WHAT IS BEING ASKED: In the material below, find all lines with the string "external" and copy them.

RECORDS FOR THE EXERCISE:
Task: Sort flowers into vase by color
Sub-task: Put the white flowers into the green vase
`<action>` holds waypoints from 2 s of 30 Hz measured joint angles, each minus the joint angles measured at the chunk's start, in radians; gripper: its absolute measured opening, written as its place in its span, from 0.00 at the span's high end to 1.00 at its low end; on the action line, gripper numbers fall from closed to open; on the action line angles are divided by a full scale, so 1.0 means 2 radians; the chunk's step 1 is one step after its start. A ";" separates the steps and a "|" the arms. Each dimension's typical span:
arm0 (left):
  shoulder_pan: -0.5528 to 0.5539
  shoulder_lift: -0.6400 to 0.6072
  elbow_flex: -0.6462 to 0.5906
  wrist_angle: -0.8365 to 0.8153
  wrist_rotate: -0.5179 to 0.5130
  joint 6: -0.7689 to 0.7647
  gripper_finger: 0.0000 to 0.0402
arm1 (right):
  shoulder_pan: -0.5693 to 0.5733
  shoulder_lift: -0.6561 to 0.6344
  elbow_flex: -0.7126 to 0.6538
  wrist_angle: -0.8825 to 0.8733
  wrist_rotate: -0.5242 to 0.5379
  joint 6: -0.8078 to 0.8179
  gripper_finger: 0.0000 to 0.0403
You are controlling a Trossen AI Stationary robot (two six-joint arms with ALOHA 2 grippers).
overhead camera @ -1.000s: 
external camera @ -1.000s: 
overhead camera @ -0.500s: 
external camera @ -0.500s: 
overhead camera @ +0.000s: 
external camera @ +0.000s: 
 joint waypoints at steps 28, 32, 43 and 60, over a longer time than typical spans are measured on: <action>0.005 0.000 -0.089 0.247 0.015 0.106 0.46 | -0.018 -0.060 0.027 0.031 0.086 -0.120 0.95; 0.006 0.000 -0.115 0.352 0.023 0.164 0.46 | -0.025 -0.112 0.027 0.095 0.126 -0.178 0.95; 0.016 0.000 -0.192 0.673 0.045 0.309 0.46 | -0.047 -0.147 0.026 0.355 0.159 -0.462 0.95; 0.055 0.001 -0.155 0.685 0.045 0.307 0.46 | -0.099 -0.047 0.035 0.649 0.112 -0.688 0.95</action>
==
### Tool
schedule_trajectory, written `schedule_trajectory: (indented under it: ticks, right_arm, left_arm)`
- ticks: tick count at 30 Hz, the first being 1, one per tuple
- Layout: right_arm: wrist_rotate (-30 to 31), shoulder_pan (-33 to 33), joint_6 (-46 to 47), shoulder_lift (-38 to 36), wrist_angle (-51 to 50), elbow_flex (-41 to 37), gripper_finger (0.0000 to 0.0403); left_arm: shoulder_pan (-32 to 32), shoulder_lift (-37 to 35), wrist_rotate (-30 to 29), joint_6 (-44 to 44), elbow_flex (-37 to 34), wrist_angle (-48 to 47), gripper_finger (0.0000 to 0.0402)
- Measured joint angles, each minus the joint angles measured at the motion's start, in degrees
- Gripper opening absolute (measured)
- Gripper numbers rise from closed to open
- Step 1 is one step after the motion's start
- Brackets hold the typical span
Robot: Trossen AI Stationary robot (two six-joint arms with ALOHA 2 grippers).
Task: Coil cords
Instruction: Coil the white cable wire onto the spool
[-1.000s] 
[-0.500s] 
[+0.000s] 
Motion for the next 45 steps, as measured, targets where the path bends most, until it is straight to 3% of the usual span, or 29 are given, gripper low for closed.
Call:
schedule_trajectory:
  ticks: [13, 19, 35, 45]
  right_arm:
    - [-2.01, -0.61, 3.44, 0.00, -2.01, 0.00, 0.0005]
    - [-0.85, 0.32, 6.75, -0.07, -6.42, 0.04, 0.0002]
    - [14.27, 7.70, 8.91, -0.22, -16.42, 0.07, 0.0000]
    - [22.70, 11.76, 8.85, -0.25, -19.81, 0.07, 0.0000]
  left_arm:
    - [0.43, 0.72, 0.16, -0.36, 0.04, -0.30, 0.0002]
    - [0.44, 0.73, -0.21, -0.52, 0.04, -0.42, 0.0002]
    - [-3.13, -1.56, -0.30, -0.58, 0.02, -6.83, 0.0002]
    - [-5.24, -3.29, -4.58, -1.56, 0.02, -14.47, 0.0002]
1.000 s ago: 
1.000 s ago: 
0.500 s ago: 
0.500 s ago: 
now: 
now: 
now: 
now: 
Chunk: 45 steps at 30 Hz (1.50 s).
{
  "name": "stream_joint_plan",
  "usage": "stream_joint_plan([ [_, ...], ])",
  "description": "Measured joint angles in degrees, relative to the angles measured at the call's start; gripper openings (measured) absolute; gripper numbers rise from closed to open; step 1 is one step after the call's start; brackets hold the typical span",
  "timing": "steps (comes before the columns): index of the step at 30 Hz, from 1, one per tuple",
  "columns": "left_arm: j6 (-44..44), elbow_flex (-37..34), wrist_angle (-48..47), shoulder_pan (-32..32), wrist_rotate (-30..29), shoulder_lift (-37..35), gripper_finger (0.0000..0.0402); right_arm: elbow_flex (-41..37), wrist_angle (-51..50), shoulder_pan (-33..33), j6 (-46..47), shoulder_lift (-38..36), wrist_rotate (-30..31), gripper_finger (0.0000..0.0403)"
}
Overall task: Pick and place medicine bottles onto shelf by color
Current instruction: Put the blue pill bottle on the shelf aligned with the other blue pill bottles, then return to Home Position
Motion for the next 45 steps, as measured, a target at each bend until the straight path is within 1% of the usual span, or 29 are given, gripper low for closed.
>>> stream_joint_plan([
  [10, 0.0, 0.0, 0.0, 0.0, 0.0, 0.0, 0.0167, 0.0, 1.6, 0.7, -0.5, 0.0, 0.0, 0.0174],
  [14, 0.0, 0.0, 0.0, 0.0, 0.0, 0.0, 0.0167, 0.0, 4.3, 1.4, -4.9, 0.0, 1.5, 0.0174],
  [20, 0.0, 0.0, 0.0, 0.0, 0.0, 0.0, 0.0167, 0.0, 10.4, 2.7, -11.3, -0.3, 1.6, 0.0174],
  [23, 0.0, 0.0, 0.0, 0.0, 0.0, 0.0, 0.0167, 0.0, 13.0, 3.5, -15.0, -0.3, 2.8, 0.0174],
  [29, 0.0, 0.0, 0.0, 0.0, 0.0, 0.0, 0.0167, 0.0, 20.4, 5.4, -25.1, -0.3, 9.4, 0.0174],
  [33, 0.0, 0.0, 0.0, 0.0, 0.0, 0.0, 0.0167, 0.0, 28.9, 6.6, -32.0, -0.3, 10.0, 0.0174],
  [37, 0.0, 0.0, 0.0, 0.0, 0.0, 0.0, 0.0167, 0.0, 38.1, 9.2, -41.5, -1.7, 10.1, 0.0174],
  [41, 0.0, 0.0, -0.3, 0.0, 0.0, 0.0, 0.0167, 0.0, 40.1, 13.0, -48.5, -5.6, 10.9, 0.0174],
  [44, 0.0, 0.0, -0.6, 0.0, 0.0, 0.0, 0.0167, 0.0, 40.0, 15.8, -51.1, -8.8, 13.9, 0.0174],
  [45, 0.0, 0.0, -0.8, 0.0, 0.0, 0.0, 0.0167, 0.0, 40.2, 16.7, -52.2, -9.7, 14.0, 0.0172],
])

REPLY TO THE TASK:
external camera @ -1.000s: 
external camera @ -0.500s: 
external camera @ +0.000s: 

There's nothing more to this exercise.